The tokenized SMILES sequences generated by the smiles_tokenizer function can serve as input to language models, similar to how subwords or letters are used in natural language processing tasks.

Just as language models are trained on sequences of words, characters, or subword units to learn patterns and relationships in natural language, molecular language models can be trained on sequences of SMILES tokens to learn patterns and relationships in molecular structures.

By breaking down SMILES strings into their constituent tokens (atoms, bonds, rings, and other special characters), we essentially create a “vocabulary” of molecular building blocks. These tokens can be treated as the “letters” or “subwords” of the molecular “language,” allowing language models to capture the intrinsic grammar and syntax of molecular representations.

For example, a molecular language model trained on tokenized SMILES data could learn that certain sequences of tokens are more likely to appear together, representing common molecular substructures or functional groups. It could also learn about the valid ways atoms and bonds can be combined, effectively learning the “rules” of molecular structure.
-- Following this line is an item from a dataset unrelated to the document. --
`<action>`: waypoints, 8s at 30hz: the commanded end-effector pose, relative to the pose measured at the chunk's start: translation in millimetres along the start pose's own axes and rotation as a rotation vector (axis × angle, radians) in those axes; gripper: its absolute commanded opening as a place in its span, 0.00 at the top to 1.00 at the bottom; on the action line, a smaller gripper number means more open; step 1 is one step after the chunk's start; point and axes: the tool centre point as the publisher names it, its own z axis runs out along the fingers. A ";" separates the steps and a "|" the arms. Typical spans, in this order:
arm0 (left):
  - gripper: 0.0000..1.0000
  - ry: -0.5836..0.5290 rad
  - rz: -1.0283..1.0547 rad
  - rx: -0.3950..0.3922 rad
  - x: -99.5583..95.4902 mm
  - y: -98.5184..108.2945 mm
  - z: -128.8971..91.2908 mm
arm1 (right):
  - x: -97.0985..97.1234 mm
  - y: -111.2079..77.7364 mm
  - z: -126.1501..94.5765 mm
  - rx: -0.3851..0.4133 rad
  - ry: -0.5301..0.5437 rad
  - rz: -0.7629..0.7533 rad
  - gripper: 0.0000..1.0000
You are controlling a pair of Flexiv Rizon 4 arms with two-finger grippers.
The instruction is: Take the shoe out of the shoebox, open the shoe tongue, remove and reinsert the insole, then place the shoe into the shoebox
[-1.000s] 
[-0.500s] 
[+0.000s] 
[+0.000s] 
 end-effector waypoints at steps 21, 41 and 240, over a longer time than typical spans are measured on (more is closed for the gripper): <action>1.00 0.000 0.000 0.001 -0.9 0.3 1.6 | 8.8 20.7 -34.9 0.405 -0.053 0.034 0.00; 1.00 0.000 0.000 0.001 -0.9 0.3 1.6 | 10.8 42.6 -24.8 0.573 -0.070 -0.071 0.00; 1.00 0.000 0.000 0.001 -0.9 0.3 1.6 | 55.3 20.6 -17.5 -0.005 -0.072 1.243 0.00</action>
This approach has been successfully applied in various cheminformatics tasks, such as:

  1. Molecular Property Prediction: Language models can be trained to predict properties like drug-likeness, solubility, or toxicity based on the sequence of SMILES tokens, similar to how language models predict the next word in a sentence.

  2. Molecular Generation: Language models can be used to generate novel molecular structures by sampling from the learned distribution of SMILES token sequences, potentially leading to the discovery of new compounds with desired properties.

  3. Reaction Prediction: By training on sequences of reactants and products, language models can learn to predict the outcome of chemical reactions, aiding in retrosynthesis planning and synthesis route prediction.

  4. Molecular Representation Learning: The learned representations from molecular language models can be used as input features for other machine learning tasks, capturing relevant chemical information in a data-driven manner.

The tokenization step provided by the smiles_tokenizer function is enabling this translation of molecular structures into a format suitable for language modeling techniques. By treating SMILES tokens as the “letters” of the molecular “language,” we can leverage the power of modern language models and adapt them to the chemical domain, opening up new avenues for computational chemistry and drug discovery.